Clonal hematopoiesis is a phenomenon marked by expansion of blood cells initiated by a single mutated cell. Clonal hematopoiesis is associated with aging and can confer an increased risk of blood cancer and death. In clonal hematopoiesis, the mutated cell’s descendants, which are genetic clones of itself, are overrepresented in a person’s blood. Clonal hematopoiesis becomes more prevalent as people age. Prior to this study, it was unclear how much childhood cancer treatments contributed to this effect in long-term survivors.

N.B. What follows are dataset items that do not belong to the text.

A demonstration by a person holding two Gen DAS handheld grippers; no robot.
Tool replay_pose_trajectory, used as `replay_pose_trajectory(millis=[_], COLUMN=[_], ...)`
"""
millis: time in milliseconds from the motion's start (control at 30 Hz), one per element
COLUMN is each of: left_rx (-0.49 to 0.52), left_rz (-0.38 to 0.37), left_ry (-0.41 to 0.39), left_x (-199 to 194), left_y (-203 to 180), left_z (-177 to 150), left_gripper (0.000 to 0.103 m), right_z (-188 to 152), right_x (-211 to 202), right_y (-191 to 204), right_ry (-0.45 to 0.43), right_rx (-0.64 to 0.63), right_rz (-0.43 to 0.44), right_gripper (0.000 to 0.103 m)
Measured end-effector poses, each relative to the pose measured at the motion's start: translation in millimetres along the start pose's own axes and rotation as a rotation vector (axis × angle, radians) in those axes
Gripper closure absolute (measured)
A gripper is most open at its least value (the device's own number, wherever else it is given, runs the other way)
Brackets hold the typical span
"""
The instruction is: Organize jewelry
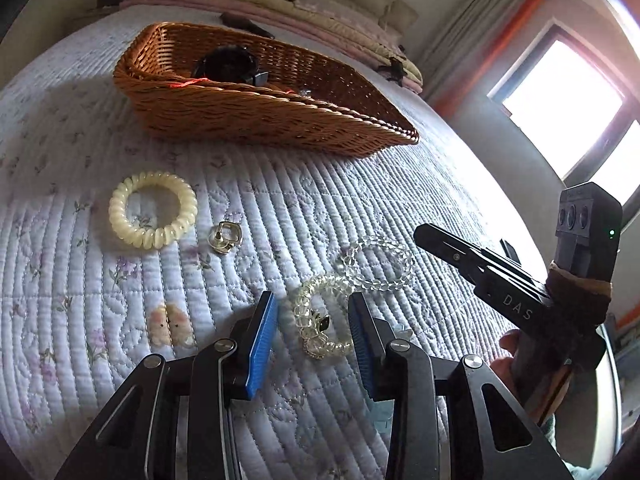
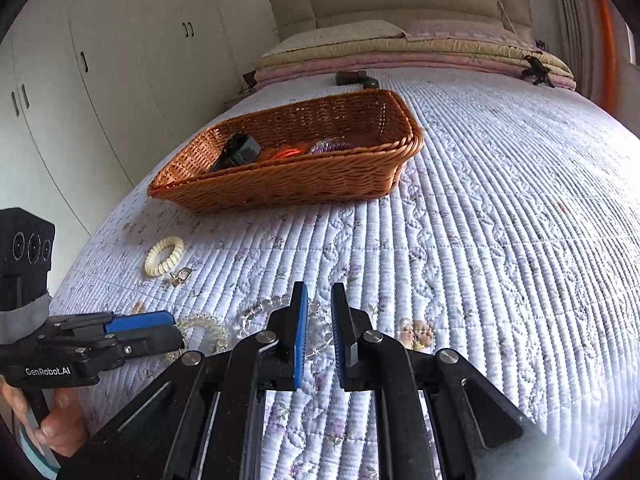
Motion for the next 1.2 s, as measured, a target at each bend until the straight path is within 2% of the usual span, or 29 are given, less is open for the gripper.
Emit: replay_pose_trajectory(millis=[33,100,133,267,433,533,600,667,833,1000,1100,1200], left_rx=[0.012,0.045,0.069,0.099,0.106,0.122,0.130,0.118,0.043,0.013,0.013,-0.004], left_rz=[0.020,0.068,0.100,0.164,0.165,0.182,0.192,0.170,0.050,-0.040,-0.047,-0.107], left_ry=[0.011,0.026,0.032,0.033,0.030,0.025,0.013,-0.005,-0.050,-0.087,-0.110,-0.116], left_x=[4,9,11,16,18,21,21,18,5,-7,-14,-19], left_y=[-1,-4,-5,-6,-10,-9,-11,-10,-3,-5,-5,-8], left_z=[1,1,0,3,7,6,8,10,14,17,17,18], left_gripper=[0.066,0.070,0.071,0.085,0.085,0.085,0.086,0.087,0.090,0.090,0.090,0.089], right_z=[-1,-2,-3,-7,-13,-14,-15,-14,-11,-7,-3,0], right_x=[1,3,4,10,22,27,29,28,22,-1,-6,-10], right_y=[0,2,4,7,10,15,19,22,19,19,18,15], right_ry=[0.007,0.014,0.016,0.043,0.092,0.092,0.088,0.077,0.053,-0.022,-0.048,-0.059], right_rx=[-0.004,-0.013,-0.018,-0.047,-0.085,-0.126,-0.161,-0.176,-0.159,-0.150,-0.141,-0.121], right_rz=[0.000,-0.003,-0.004,-0.020,-0.048,-0.092,-0.131,-0.135,-0.115,-0.090,-0.082,-0.061], right_gripper=[0.087,0.070,0.068,0.068,0.068,0.072,0.092,0.093,0.093,0.093,0.093,0.093])
Point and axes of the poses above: each gripper's, at about its wrist camera, not at the fingertips, and x roughly the way its jaws point, y to its left, z to its top, the point moved 8 cm from there along x, roughly the way its jaws point, and after that the axes turned 10 degrees about -z, right-handed, at the moved point
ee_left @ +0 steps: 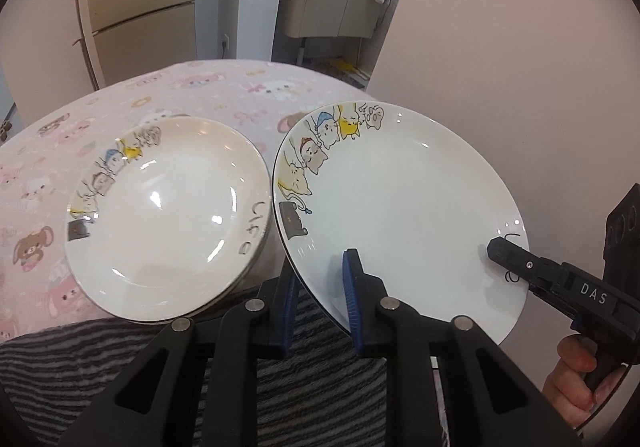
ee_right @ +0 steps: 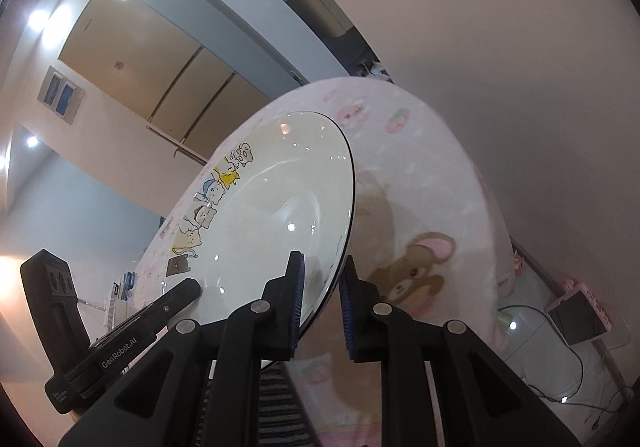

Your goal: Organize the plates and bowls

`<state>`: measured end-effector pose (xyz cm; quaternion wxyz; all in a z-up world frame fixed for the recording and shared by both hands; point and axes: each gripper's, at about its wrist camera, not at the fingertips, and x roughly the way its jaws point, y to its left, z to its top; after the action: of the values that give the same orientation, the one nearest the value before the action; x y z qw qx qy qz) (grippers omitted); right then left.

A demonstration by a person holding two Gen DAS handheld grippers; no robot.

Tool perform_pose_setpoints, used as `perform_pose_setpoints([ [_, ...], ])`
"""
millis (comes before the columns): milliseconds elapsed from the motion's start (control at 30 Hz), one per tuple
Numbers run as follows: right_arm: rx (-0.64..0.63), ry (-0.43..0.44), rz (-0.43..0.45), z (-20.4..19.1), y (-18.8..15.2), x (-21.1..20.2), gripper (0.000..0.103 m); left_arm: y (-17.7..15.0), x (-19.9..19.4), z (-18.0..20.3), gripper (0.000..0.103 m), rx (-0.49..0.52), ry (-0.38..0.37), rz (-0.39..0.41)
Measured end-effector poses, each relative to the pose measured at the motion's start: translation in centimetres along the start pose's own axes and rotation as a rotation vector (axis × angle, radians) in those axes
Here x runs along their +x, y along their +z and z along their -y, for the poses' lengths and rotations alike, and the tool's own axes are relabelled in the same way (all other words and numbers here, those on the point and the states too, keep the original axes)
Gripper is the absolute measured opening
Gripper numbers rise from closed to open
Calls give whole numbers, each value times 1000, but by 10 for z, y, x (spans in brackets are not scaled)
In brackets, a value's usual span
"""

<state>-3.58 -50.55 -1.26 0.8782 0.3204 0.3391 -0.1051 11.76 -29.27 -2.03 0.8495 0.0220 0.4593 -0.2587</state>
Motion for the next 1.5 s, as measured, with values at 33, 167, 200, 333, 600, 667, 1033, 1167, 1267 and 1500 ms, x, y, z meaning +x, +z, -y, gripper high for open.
perform_pose_setpoints([
  [33, -9, 3, 3, -5, 0, -1, 19, 1, -5, -3, 19, -5, -1, 9],
  [167, -41, 22, 2, -33, 1, -2, 19, 4, -27, -20, 19, -32, 10, 47],
  [200, -49, 25, 3, -39, 1, -2, 19, 4, -32, -25, 19, -39, 12, 56],
  [333, -95, 51, -1, -70, -1, 2, 19, 4, -54, -51, 19, -83, 26, 84],
  [600, -186, 101, -45, -133, -15, 27, 19, -3, -91, -104, 19, -128, 95, 136],
  [667, -195, 104, -54, -143, -20, 31, 19, -6, -93, -114, 19, -137, 108, 137],
  [1033, -204, 41, -151, -152, -43, 68, 19, -27, -69, -148, 20, -193, 107, 50],
  [1167, -199, 26, -177, -150, -47, 81, 20, -30, -59, -154, 20, -197, 116, 23],
  [1267, -195, 20, -194, -149, -48, 88, 20, -30, -53, -158, 20, -201, 124, 6],
  [1500, -193, -10, -216, -146, -51, 99, 21, -33, -41, -163, 20, -210, 121, -24],
])
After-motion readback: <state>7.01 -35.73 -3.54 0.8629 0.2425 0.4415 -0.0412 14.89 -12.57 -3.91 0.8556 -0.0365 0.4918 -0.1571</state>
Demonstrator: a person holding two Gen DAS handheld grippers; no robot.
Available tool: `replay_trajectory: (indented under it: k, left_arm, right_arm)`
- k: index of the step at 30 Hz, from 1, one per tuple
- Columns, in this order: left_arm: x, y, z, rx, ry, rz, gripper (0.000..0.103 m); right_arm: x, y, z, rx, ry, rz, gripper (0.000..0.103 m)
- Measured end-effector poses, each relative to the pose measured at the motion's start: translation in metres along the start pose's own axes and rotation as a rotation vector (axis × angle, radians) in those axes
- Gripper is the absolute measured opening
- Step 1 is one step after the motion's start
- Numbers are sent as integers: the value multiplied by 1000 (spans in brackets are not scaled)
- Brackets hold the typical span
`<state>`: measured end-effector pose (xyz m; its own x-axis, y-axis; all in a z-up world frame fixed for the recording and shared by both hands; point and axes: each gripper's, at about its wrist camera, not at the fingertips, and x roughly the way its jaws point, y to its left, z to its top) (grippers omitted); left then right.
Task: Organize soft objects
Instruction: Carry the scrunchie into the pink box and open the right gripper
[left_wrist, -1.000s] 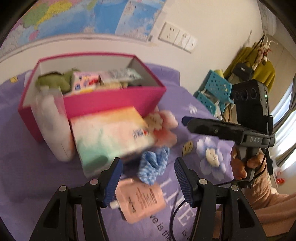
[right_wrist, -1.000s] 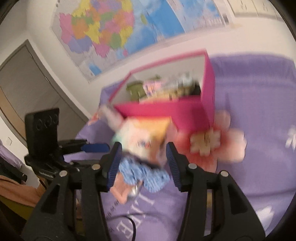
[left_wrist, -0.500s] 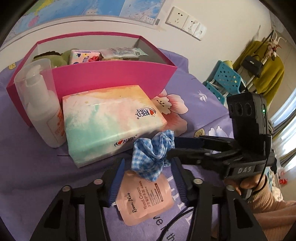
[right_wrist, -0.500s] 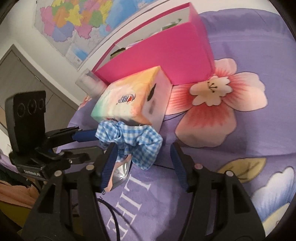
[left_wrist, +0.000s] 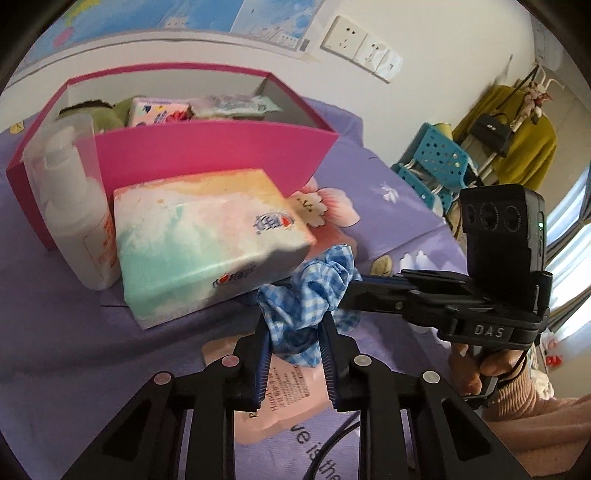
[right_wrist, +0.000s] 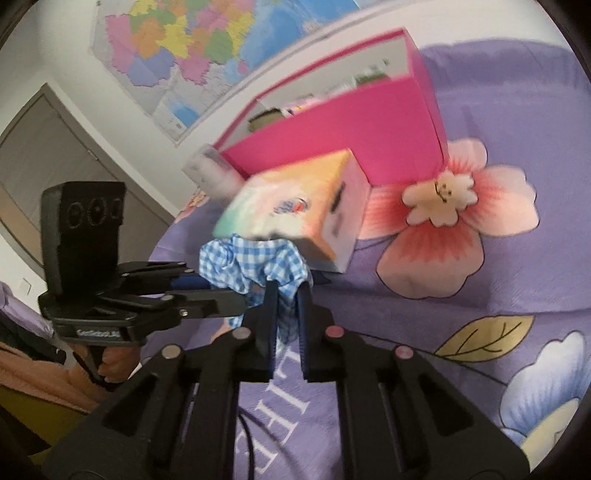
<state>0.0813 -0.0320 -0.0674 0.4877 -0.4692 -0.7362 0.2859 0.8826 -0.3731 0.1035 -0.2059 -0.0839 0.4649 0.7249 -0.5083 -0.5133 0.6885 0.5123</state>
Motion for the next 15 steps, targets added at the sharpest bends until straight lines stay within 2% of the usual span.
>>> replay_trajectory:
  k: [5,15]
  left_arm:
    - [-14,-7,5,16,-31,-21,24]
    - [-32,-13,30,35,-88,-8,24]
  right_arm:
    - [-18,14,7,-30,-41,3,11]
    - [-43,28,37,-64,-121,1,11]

“The biggest discovery of the study was finding the association of treatment with the presence of clonal hematopoiesis in the St. Jude LIFE cohort,” said co-corresponding author Jinghui Zhang, Ph.D., St. Jude Department of Computational Biology chair. “We were able to separate the effects of normal aging from the effects of therapy on clonal hematopoiesis.”
Finding a mutational signature with a deep sequencing magnifying glass
Certain chemotherapies will mutate DNA in a specific way. Such a pattern can leave a fingerprint or signature for that treatment. The St. Jude researchers used deep sequencing data from St. Jude LIFE, a long-term follow-up study of childhood cancer survivors, and combined it with the known treatment exposures to look for these mutational signatures.
This is the first study to investigate 39 genes related to clonal hematopoiesis by deep sequencing a large cohort of pediatric cancer survivors (2,680 patients) years after the initial cancer diagnosis (median follow-up of 23.5 years post-diagnosis). St. Jude has collected samples from these individuals over the course of several years. The scientists used the rich longitudinal data to associate clonal hematopoiesis with a specific set of mutations over time.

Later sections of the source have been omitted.